Zohaid Malik was arrested for masterminding the torture chamber inside Mayo Hospital. Photo: Rizwan Tariq

In a video viewed by VICE World News, Malik can be seen striking a man on the floor with a shoe. In another, he is seen yanking the hair of a man whom he goes on to slap repeatedly. 

So far, none of the victims have come forward. “They’re people from low-income groups. Also, some of them were homeless people, that's why they haven’t approached the police,” said Tariq. 

The hospital’s director Iftikhar Ahmed told the local press that Malik has been suspended and that the hospital has formed a committee to investigate the case. 

Police suspect that other hospital staff helped Malik detain the individuals and film them being tortured in a room that was usually used as a conference room. 

“The whole security apparatus of the hospital – all the people who were reporting to this man because he was a supervisor – would obviously have been a part of it, either willingly or unwillingly,” said Tariq. 

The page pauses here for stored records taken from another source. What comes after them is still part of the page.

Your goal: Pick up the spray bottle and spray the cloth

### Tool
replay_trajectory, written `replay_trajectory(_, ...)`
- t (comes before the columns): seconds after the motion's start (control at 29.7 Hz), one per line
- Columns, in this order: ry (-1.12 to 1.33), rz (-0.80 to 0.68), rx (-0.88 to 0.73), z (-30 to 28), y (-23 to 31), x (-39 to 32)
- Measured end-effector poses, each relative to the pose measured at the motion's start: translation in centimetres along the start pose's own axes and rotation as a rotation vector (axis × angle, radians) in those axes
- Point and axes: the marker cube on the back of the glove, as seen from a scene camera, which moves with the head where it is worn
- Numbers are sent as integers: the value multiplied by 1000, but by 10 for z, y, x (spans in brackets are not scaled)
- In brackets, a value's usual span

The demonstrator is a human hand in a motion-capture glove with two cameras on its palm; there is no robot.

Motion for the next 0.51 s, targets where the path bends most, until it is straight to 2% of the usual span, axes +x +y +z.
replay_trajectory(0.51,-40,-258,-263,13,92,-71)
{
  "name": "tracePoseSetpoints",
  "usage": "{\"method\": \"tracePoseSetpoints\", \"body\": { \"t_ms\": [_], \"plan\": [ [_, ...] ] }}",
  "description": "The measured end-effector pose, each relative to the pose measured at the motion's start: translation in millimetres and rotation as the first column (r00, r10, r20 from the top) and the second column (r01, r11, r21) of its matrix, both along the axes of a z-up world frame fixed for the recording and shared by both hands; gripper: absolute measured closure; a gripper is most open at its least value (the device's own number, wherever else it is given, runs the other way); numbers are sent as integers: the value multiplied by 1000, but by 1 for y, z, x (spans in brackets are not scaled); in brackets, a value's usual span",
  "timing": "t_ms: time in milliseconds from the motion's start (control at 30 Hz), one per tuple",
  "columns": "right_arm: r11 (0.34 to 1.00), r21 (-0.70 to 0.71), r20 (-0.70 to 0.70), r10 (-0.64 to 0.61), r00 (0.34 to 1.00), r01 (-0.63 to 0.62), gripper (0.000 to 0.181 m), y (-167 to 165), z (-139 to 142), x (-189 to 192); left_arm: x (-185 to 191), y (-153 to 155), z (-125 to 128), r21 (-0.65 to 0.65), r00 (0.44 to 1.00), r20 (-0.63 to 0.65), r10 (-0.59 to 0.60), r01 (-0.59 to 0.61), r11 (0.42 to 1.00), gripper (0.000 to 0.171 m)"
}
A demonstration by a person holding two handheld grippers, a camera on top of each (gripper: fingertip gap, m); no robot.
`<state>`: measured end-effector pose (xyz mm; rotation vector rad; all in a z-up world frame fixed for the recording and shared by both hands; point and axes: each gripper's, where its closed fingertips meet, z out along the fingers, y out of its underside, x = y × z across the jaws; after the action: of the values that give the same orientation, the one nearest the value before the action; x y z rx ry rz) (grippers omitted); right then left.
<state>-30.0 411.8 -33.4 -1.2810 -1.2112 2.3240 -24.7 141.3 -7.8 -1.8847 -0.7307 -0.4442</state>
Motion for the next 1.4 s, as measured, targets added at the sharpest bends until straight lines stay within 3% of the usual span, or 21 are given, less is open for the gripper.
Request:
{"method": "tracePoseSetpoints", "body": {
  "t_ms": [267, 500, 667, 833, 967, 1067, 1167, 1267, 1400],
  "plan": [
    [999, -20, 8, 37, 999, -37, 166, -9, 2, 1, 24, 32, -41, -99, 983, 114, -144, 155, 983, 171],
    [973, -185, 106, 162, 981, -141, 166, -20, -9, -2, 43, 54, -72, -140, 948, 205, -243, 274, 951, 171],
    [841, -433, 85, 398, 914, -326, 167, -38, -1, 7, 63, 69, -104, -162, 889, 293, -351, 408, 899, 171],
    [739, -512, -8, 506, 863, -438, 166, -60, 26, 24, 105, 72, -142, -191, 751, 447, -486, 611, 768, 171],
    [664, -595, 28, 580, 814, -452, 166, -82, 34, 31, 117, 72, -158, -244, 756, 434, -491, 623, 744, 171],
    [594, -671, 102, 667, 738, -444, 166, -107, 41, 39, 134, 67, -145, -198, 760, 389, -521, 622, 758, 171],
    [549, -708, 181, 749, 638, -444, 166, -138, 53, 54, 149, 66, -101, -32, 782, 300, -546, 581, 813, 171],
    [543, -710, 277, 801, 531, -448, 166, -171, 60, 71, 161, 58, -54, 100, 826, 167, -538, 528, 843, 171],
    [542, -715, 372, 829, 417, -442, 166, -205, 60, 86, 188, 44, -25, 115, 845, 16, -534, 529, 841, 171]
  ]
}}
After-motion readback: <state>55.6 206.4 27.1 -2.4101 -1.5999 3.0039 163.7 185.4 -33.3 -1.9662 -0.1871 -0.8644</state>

The Mayo Hospital also came under fire in May, after a former security guard pretended to be a doctor and performed surgery on a woman who died weeks later. 

The public hospital and the rest of Pakistan’s healthcare system were already overburdened before the COVID-19 pandemic. The health crisis has stretched hospitals even further, making oversight of their overworked staff and limited resources even more difficult.